What on earth do you think most people do with computers?
What they will do is be faster and more widely adopted. Docker (and everyone else) will do the heavy lifting to fix those, including any that are specifically Apple bugs.
This experience has done nothing but prove my previously unsubstantiated beliefs. I am pushing for Linux laptops at work.
Everything else has been an absolute breeze though (and so fast!).
I think you are going to be out of luck there.
>Gurman claims that Apple has developed two SoCs for the new Mac Pro, codenamed 'Jade 2C-Die' and 'Jade 4C-Die'. These SoCs would have 20 or 40 CPUs cores, which would be significantly more than anything Apple has planned for its MacBook range. Both have performance and power-saving clusters though, split 16/4 and 32/6. Gurman also expects 'Jade 2C-Die' and 'Jade 4C-Die' to feature 64 or 128 GPU cores, a huge uplift on the GPUs found in the current Mac Pro.
https://www.notebookcheck.net/Apple-is-reputedly-developing-...
If the (very likely) 2-die version is released, that'll be 64 Apple GPU cores. If the (likely) 4-die version is released, that'll be 128 Apple GPU cores. Coupled alongside that would be up to 32 Performance cores and 8 efficiency cores. That should be good competition for anything NVIDIA and Intel Xeon.
Are people really still replacing their phones every two years?
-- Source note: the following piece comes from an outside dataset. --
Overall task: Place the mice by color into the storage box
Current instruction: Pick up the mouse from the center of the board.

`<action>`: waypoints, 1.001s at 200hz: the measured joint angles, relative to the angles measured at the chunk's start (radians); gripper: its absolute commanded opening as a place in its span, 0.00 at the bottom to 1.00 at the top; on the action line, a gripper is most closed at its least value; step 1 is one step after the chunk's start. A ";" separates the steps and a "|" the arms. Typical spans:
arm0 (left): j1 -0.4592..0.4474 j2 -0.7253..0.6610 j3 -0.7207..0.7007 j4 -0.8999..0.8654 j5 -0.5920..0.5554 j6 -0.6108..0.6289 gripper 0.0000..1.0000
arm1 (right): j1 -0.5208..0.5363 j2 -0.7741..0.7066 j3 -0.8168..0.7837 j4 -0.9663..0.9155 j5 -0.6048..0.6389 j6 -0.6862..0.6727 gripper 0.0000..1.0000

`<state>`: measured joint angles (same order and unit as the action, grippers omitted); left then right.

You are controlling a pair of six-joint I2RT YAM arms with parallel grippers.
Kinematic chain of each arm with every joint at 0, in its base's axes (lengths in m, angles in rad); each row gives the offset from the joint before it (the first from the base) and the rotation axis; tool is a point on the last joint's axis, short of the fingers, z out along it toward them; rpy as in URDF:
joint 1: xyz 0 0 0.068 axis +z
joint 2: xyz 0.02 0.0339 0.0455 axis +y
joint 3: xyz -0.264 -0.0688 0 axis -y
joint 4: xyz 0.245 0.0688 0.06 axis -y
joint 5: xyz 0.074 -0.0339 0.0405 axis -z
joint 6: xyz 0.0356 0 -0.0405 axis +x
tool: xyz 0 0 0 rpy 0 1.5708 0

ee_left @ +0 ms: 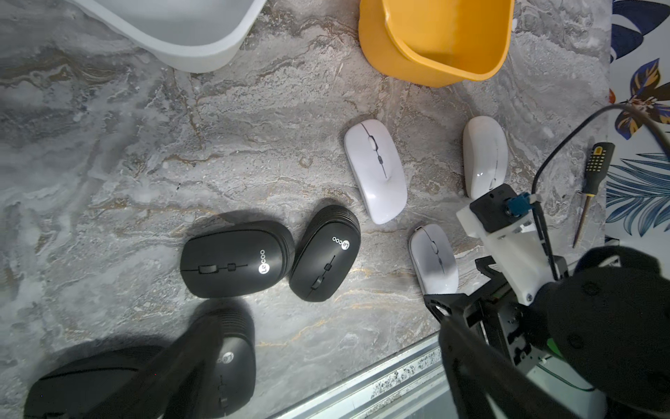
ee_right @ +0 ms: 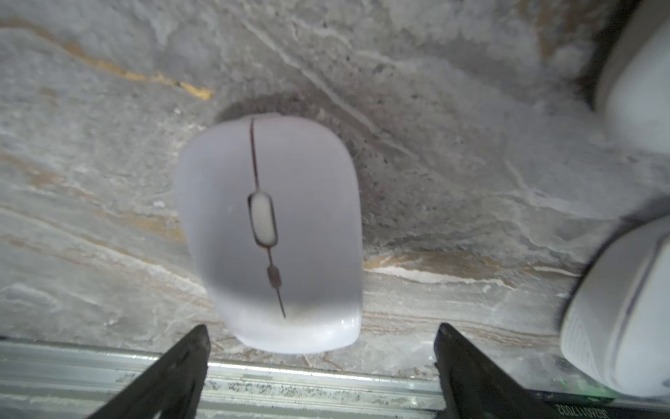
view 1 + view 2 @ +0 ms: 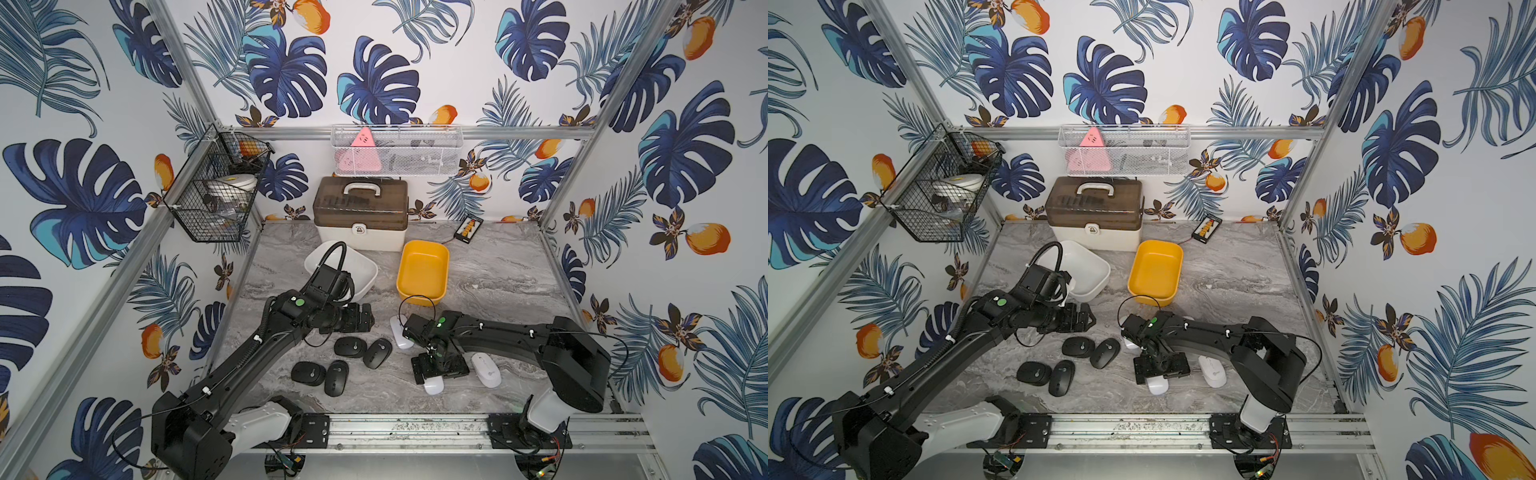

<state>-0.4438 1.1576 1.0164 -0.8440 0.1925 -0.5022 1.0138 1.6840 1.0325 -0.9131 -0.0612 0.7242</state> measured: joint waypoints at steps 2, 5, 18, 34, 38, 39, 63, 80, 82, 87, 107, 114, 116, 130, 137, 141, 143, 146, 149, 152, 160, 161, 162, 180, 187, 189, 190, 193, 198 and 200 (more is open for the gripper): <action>0.000 0.000 -0.001 0.000 0.000 0.000 0.99 | 0.000 0.002 0.001 0.001 0.000 0.000 0.97; 0.000 -0.001 -0.002 -0.001 -0.003 0.000 0.99 | 0.000 0.008 0.003 0.004 0.000 0.000 0.96; 0.000 -0.004 -0.005 -0.002 -0.005 0.000 0.99 | 0.000 0.026 0.010 0.016 0.004 -0.001 0.95; 0.000 -0.006 -0.010 -0.004 -0.006 0.000 0.99 | 0.000 0.052 0.021 0.033 0.011 -0.004 0.93; 0.000 -0.006 -0.011 -0.003 -0.006 0.000 0.99 | 0.000 0.059 0.024 0.036 0.011 -0.005 0.92; 0.000 -0.006 -0.011 -0.003 -0.006 0.000 0.99 | 0.000 0.061 0.025 0.037 0.011 -0.005 0.92; 0.000 -0.006 -0.011 -0.004 -0.014 0.000 0.99 | 0.001 0.098 0.046 0.056 0.015 -0.011 0.87; 0.000 -0.006 -0.011 -0.004 -0.016 0.000 0.99 | 0.001 0.108 0.052 0.063 0.016 -0.014 0.83; 0.000 -0.006 -0.011 -0.004 -0.018 0.000 0.99 | 0.001 0.108 0.052 0.063 0.016 -0.014 0.83; 0.000 -0.005 -0.011 -0.004 -0.018 0.000 0.99 | 0.001 0.109 0.052 0.063 0.018 -0.014 0.81; 0.000 -0.004 -0.011 -0.004 -0.028 0.001 0.99 | 0.001 0.109 0.053 0.063 0.018 -0.015 0.75; 0.000 -0.002 -0.011 -0.004 -0.029 0.004 0.99 | 0.001 0.109 0.054 0.063 0.019 -0.016 0.74; 0.000 -0.002 -0.011 -0.004 -0.029 0.004 0.99 | 0.001 0.110 0.055 0.063 0.019 -0.017 0.74; 0.000 0.005 -0.011 -0.004 -0.029 0.005 0.99 | 0.001 0.112 0.057 0.063 0.019 -0.018 0.69; 0.000 0.007 -0.011 -0.004 -0.030 0.006 0.99 | 0.001 0.113 0.058 0.063 0.021 -0.018 0.67; 0.000 0.008 -0.010 -0.004 -0.030 0.007 0.99 | 0.001 0.113 0.059 0.063 0.021 -0.018 0.65; 0.000 0.009 -0.010 -0.004 -0.030 0.007 0.99 | 0.001 0.113 0.059 0.063 0.021 -0.018 0.65; 0.000 0.010 -0.010 -0.004 -0.030 0.007 0.99 | 0.001 0.113 0.060 0.063 0.022 -0.018 0.64; 0.000 0.010 -0.010 -0.004 -0.030 0.007 0.99 | 0.001 0.113 0.060 0.063 0.022 -0.018 0.64; 0.000 0.011 -0.009 -0.004 -0.030 0.007 0.99 | 0.001 0.113 0.061 0.063 0.022 -0.018 0.64; 0.000 0.013 -0.009 -0.004 -0.030 0.008 0.99 | 0.001 0.114 0.062 0.063 0.023 -0.018 0.64; 0.000 0.014 -0.009 -0.004 -0.030 0.008 0.99 | 0.001 0.114 0.062 0.063 0.023 -0.018 0.64; 0.000 0.014 -0.009 -0.004 -0.030 0.008 0.99 | 0.001 0.114 0.062 0.063 0.023 -0.018 0.64; 0.000 0.022 -0.007 -0.004 -0.032 0.010 0.99 | 0.001 0.114 0.064 0.062 0.027 -0.018 0.64; 0.000 0.023 -0.006 -0.004 -0.032 0.011 0.99 | 0.001 0.113 0.067 0.059 0.031 -0.018 0.63; 0.000 0.024 -0.005 -0.005 -0.032 0.011 0.99 | 0.001 0.113 0.068 0.059 0.032 -0.018 0.63; 0.000 0.024 -0.005 -0.005 -0.032 0.011 0.99 | 0.001 0.113 0.068 0.059 0.034 -0.018 0.63; 0.000 0.024 -0.003 -0.005 -0.032 0.011 0.99 | 0.001 0.112 0.069 0.059 0.034 -0.018 0.61; 0.000 0.025 -0.002 -0.005 -0.032 0.011 0.99 | 0.001 0.110 0.070 0.059 0.036 -0.018 0.60; 0.000 0.025 -0.001 -0.004 -0.032 0.012 0.99 | 0.001 0.109 0.071 0.059 0.037 -0.018 0.60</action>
<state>-0.4438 1.1824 1.0153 -0.8482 0.1600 -0.4904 1.0149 1.7927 1.1030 -0.8543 -0.0242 0.7059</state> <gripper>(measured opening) 0.989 0.628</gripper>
Mine always last for 4+
China is already the worlds largest economy in terms of raw output (PPP terms).
China is already the worlds largest consumer market.
There’s a reasonable chance it exceeds USA in nominal GDP it if it grows at 5+% till 2030. This year they grew at 8.5 %
Not with their current demographic trends.
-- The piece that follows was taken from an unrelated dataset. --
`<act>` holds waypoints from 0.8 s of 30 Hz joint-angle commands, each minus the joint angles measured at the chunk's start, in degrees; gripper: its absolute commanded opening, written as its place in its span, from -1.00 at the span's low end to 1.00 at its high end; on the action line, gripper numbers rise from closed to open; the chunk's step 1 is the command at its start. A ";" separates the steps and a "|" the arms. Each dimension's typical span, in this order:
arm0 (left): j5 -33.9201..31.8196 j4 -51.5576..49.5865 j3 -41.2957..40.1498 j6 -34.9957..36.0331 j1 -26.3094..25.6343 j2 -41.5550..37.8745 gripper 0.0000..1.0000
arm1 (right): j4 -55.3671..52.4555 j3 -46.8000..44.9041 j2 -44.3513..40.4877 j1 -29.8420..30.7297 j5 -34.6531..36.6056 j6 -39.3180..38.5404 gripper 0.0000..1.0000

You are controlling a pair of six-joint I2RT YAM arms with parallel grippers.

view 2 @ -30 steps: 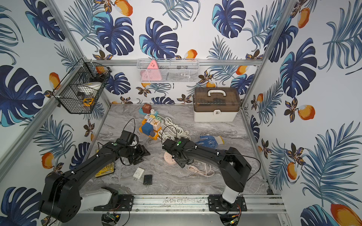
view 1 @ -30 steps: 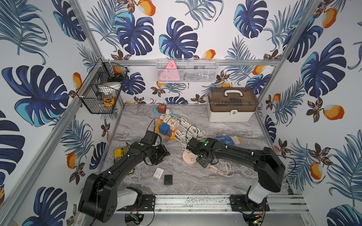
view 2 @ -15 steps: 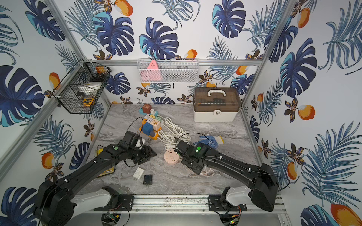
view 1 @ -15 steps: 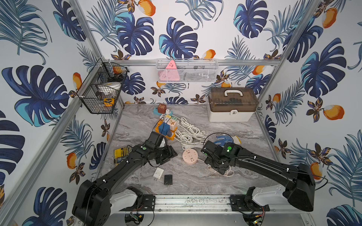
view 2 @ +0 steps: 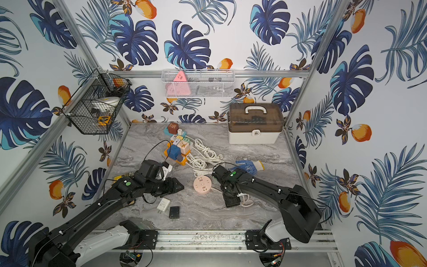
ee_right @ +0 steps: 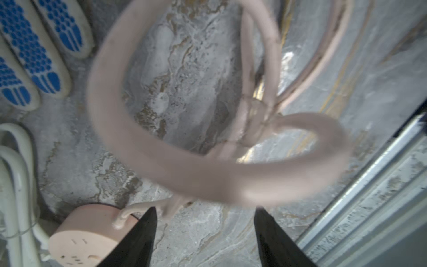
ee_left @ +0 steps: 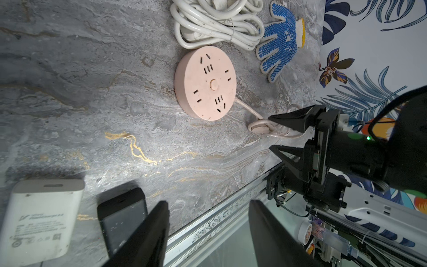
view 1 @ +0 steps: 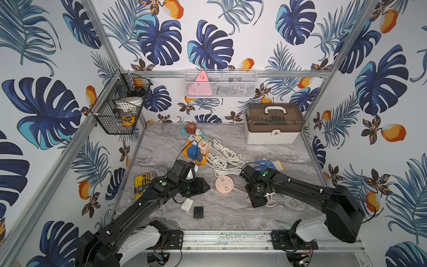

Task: Pull the plug off the socket
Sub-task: Move the socket to the center of the board.

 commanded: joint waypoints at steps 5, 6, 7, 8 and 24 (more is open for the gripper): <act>0.84 -1.56 0.23 1.79 -0.29 -0.28 0.24 | 4.62 1.28 3.86 -0.30 -1.04 13.64 0.40; 0.84 -1.59 0.38 1.80 -0.30 -0.19 0.24 | 4.82 1.28 4.69 -0.36 -1.12 13.59 0.39; 0.82 -1.65 0.52 1.83 -0.33 -0.06 0.24 | 4.55 1.44 5.67 -0.61 -1.50 13.59 0.39; 0.75 -1.80 0.80 2.00 -0.33 0.02 0.24 | 4.22 1.51 6.51 -0.75 -1.58 15.39 0.37; -0.74 -1.78 2.11 1.37 -0.77 0.29 0.23 | -2.16 0.31 9.14 -6.16 2.69 8.29 -0.27</act>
There are some scattered final assembly here and there, like screwing together the Mac Pro in Texas, and I think the iPhone production in India is non-trivial, but for all intents and purposes the vast, vast majority of Apple's production happens in China, performed by Chinese nationals, who are themselves subject to Chinese law, in facilities wholly inside of Chinese jurisdiction.
It doesn't matter much if Apple sells a single unit in China, from a "kowtowing to the Chinese government" perspective: China controls Apple fully as without China's consent and permission, Apple cannot produce anything for sale in significant quantity.
Keeps blowing my mind how consistently services keep growing. Highest margins too. Just printing money!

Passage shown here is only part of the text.